- Location: 41°01′54″N 28°58′36″E﻿ / ﻿41.0316°N 28.9768°E Kartal, Istanbul, Turkey
- Date: 9 March 2004
- Target: Freemasons
- Weapons: Car bomb and backpack bomb
- Deaths: 1
- Injured: 5

= 2004 Istanbul restaurant attack =

2004 terrorist attack

On March 9, 2004, an attack on a restaurant in the Kartal district of Istanbul, Turkey killed Hüseyin Kurugöl, a waiter in the restaurant, and injured five others. The two Islamic militants who carried out the attack, Engin Vural and Nihat Doğruel, were holding automatic weapons and had ten homemade pipe bombs strapped to their flak jackets when they entered the restaurant frequented by freemasons. Shooting the guard in his feet, they entered the dining hall and began firing at the forty people in the room. Then they detonated bombs at the entrance, killing Kurugöl. One of the militants died in the attack, the other was seriously injured.

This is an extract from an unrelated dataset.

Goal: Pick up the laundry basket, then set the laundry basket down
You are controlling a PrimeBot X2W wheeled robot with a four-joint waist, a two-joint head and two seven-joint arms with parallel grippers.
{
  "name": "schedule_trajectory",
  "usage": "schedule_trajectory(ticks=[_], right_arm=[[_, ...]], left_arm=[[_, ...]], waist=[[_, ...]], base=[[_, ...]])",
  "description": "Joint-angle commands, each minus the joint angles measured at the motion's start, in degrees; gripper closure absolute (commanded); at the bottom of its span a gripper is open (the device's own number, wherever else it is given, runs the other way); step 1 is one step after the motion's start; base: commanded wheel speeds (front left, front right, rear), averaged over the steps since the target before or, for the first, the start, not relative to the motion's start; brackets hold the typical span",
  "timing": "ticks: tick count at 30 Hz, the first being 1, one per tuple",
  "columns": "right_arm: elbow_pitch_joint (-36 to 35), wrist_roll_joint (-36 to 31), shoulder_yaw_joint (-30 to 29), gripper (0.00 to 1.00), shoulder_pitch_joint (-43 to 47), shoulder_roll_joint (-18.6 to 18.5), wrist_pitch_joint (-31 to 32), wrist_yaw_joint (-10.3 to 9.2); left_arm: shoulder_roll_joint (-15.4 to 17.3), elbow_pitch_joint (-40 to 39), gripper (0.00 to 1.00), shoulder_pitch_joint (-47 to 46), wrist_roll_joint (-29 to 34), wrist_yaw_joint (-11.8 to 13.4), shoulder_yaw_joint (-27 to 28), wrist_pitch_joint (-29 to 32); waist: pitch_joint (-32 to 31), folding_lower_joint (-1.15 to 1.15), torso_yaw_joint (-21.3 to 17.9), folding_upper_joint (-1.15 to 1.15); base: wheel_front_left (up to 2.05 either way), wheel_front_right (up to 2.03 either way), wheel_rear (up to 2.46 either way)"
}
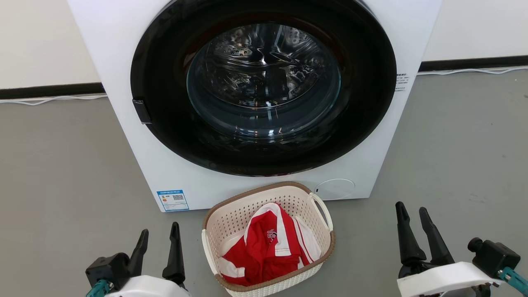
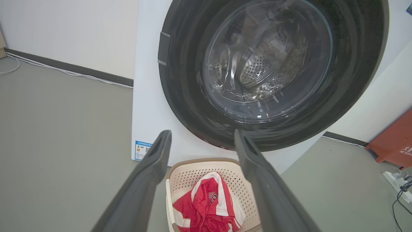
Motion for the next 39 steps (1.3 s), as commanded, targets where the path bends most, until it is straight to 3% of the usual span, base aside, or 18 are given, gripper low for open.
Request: schedule_trajectory(ticks=[1,39], right_arm=[[-1.9,-1.6,1.1,0.0,-0.9,-0.6,-0.9,0.3],[-5.3,-25.0,3.5,0.0,-0.4,-0.8,-6.9,0.43]], left_arm=[[0.6,-2.1,0.0,-0.8,1.6,0.7,1.0,-0.7],[2.0,-8.4,0.0,1.2,26.3,7.6,-3.5,-6.7]], waist=[[0.0,0.0,0.0,0.0],[0.2,0.0,-0.2,0.0]], base=[[0.0,0.0,0.0],[0.0,0.0,0.0]])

This attack occurred 911 days after the September 11 attacks. On March 11, the newspaper Al-Quds Al-Arabi received a statement which claimed that an al-Qaeda affiliated group, Jund al-Quds, ('Soldiers of Jerusalem'), had carried out the attack. The statement's primary purpose was to claim responsibility for the March 11, 2004 Madrid attacks.

In August 2004, the trial of the suspects began. While Turkish authorities said there was likely an al-Qaeda link, the surviving bomber, Engin Vural, claimed it was an independent act he planned along with the dead bomber, Nihat Doğruel. The prosecution charged that a man named Adem Çetinkaya, who was also charged, organized the attack and was also planning to bomb a private television station.